» Exercise instructions
Look through the data below for the line with "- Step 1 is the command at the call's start", and transcribe it exactly together with each line after it up to and including the line with "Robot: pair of". Give nothing else.

» Data segment
§

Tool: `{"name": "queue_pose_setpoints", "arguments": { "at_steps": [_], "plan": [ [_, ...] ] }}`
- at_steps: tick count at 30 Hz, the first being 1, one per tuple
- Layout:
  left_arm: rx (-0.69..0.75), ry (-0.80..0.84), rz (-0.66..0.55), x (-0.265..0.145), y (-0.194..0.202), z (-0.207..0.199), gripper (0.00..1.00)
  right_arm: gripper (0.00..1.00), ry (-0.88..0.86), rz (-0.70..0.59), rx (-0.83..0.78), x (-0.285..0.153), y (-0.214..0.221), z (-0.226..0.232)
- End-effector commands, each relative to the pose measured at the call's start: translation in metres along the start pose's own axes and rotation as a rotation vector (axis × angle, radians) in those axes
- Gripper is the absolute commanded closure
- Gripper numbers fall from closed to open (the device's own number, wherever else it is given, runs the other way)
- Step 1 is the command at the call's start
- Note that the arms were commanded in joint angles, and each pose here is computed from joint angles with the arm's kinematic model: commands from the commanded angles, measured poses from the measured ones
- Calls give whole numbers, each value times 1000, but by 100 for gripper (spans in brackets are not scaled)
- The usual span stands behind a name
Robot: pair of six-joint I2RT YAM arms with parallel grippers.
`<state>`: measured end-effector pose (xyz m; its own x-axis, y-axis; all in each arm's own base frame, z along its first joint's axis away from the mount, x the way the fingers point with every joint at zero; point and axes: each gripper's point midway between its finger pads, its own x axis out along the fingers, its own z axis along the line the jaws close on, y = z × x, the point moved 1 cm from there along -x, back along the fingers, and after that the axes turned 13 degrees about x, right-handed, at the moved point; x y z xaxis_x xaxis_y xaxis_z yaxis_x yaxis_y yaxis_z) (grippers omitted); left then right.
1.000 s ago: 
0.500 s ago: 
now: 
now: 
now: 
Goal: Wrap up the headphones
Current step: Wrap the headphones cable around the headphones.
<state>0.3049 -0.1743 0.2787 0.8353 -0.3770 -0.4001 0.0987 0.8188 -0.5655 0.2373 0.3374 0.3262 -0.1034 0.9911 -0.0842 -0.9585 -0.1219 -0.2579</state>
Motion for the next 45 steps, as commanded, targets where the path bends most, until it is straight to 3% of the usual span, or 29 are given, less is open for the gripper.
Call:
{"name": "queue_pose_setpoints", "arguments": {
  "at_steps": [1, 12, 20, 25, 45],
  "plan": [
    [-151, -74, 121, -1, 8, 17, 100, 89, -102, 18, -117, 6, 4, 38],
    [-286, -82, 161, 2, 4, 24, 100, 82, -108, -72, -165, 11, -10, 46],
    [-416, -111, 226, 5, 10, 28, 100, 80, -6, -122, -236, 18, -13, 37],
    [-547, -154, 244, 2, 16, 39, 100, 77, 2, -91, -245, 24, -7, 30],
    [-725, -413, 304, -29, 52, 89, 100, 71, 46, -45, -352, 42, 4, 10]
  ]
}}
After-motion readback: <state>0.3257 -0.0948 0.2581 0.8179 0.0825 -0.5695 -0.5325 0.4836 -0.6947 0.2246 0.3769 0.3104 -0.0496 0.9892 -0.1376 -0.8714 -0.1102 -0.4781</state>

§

» Exercise answer
- Step 1 is the command at the call's start
- Note that the arms were commanded in joint angles, and each pose here is computed from joint angles with the arm's kinematic model: commands from the commanded angles, measured poses from the measured ones
- Calls give whole numbers, each value times 1000, but by 100 for gripper (spans in brackets are not scaled)
- The usual span stands behind a name
Robot: pair of six-joint I2RT YAM arms with parallel grippers.

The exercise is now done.